BEIRUT  - Lebanon was on a knife-edge on Monday after days of deadly sectarian battles that have driven the nation to the brink of civil war, as Arab ministers prepared to send in a team to try to end the crisis. Many people have fled the region, where homes were hit by rockets, shop windows broken and cars set ablaze in the weekend firefights. "Even the Israelis didn't do this to us," said one elderly Druze woman in the town of Shwayfat. "They (Hezbollah) came into our homes, terrified our children and broke everything." Arab foreign ministers said after crisis talks in Cairo that they will send a high-level delegation to Beirut headed by Arab League Secretary General Amr Mussa in a bid to end a long-standing political deadlock. Arab delegation is expected in Beirut on Wednesday, the parliament speaker's office said in Beirut on Monday.
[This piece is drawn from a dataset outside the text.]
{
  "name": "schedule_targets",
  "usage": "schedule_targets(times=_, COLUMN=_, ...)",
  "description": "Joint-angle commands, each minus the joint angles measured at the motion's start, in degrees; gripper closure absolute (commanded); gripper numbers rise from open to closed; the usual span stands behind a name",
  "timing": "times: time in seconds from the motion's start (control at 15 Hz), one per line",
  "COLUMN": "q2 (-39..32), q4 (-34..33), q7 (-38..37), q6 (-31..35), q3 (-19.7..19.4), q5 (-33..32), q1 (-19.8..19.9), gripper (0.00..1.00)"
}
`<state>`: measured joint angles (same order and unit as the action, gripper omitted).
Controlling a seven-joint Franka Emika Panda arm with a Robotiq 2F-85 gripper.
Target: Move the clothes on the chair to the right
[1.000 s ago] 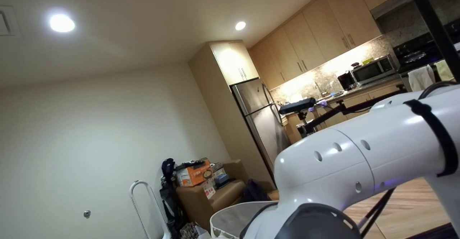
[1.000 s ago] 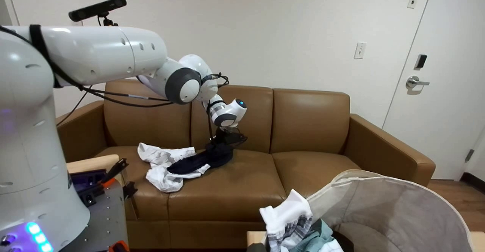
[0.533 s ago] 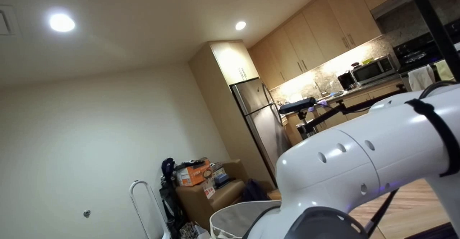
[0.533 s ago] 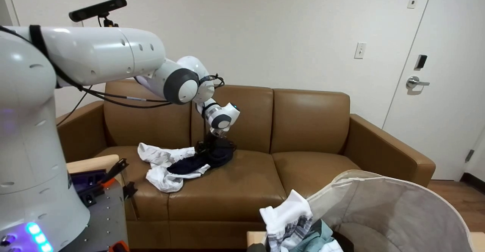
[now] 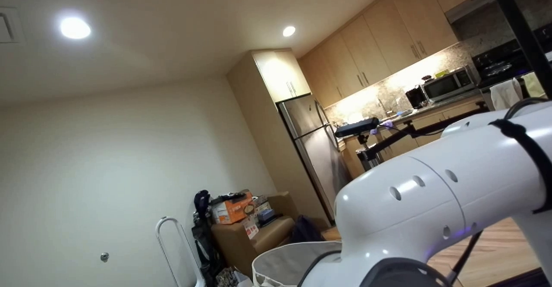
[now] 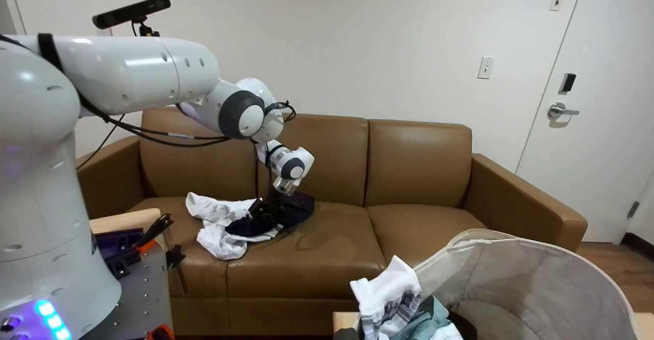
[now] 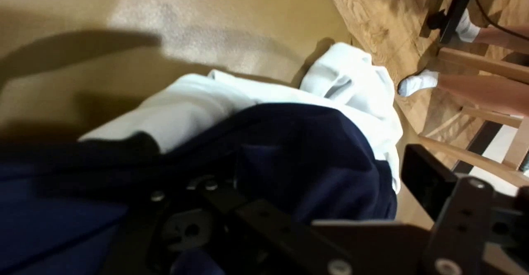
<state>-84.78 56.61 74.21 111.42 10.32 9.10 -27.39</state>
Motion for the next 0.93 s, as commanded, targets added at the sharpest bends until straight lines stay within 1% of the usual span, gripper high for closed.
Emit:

Arab League chief Amr Mussa phoned the speaker opposition stalwart Nabih Berri to say that the delegation would fly in on Wednesday, a statement said. These talks would bring together three opposition stalwarts parliament speaker Nabih Berri, Christian leader Michel Aoun and Hezbollah chief Hassan Nasrallah with Siniora, parliamentary majority leader Saad Hariri and former president Amin Gemayel. US Secretary of State Condoleezza Rice will participate in a conference call on the crisis in Lebanon with a dozen other top diplomats from Europe and the Middle East, her spokesman said.